TASK BRIEF
Please repeat the records word for word and skip the pictures.

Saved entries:
****************
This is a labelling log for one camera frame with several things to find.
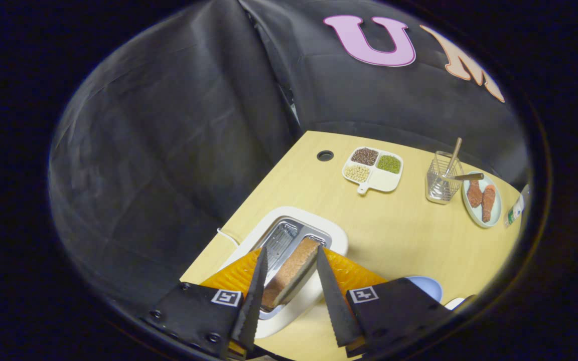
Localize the white divided dish with beans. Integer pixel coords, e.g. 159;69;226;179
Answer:
342;146;404;195

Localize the brown meat patty orange edge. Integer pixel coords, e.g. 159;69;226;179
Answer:
481;185;496;223

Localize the light wooden utensil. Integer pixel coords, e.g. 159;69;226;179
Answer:
444;137;463;176

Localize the black backdrop cloth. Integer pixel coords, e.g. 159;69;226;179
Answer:
48;0;530;321

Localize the plain bread slice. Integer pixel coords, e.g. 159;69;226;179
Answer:
261;237;321;311

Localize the blue plate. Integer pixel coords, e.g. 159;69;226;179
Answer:
405;275;443;303

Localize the wire utensil holder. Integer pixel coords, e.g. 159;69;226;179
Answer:
425;150;465;205

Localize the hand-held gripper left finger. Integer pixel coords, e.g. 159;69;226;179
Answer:
141;246;269;360

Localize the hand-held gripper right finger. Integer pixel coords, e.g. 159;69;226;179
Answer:
316;245;454;359

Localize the pale green plate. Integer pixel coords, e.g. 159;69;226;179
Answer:
462;172;502;229

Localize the clear water bottle green cap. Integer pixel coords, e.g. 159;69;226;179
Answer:
505;183;531;227

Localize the white toaster cable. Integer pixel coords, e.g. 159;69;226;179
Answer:
216;228;242;246

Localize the white toaster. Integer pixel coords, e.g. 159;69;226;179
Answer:
219;206;349;339
****************
YOUR SOLUTION
This is a labelling log for one camera frame with several things to find.
Localize the white divided dish with beans. Integer pixel coords, e.g. 159;69;226;179
Answer:
342;146;404;195

Localize the brown meat patty orange edge. Integer pixel coords, e.g. 159;69;226;179
Answer:
481;185;496;223

Localize the light wooden utensil. Integer pixel coords, e.g. 159;69;226;179
Answer:
444;137;463;176

Localize the black backdrop cloth. Integer pixel coords, e.g. 159;69;226;179
Answer:
48;0;530;321

Localize the plain bread slice. Integer pixel coords, e.g. 159;69;226;179
Answer:
261;237;321;311

Localize the blue plate. Integer pixel coords, e.g. 159;69;226;179
Answer:
405;275;443;303

Localize the wire utensil holder. Integer pixel coords, e.g. 159;69;226;179
Answer:
425;150;465;205

Localize the hand-held gripper left finger. Integer pixel coords, e.g. 159;69;226;179
Answer:
141;246;269;360

Localize the hand-held gripper right finger. Integer pixel coords, e.g. 159;69;226;179
Answer:
316;245;454;359

Localize the pale green plate. Integer pixel coords, e.g. 159;69;226;179
Answer:
462;172;502;229

Localize the clear water bottle green cap. Integer pixel coords, e.g. 159;69;226;179
Answer:
505;183;531;227

Localize the white toaster cable. Integer pixel coords, e.g. 159;69;226;179
Answer:
216;228;242;246

Localize the white toaster. Integer pixel coords, e.g. 159;69;226;179
Answer:
219;206;349;339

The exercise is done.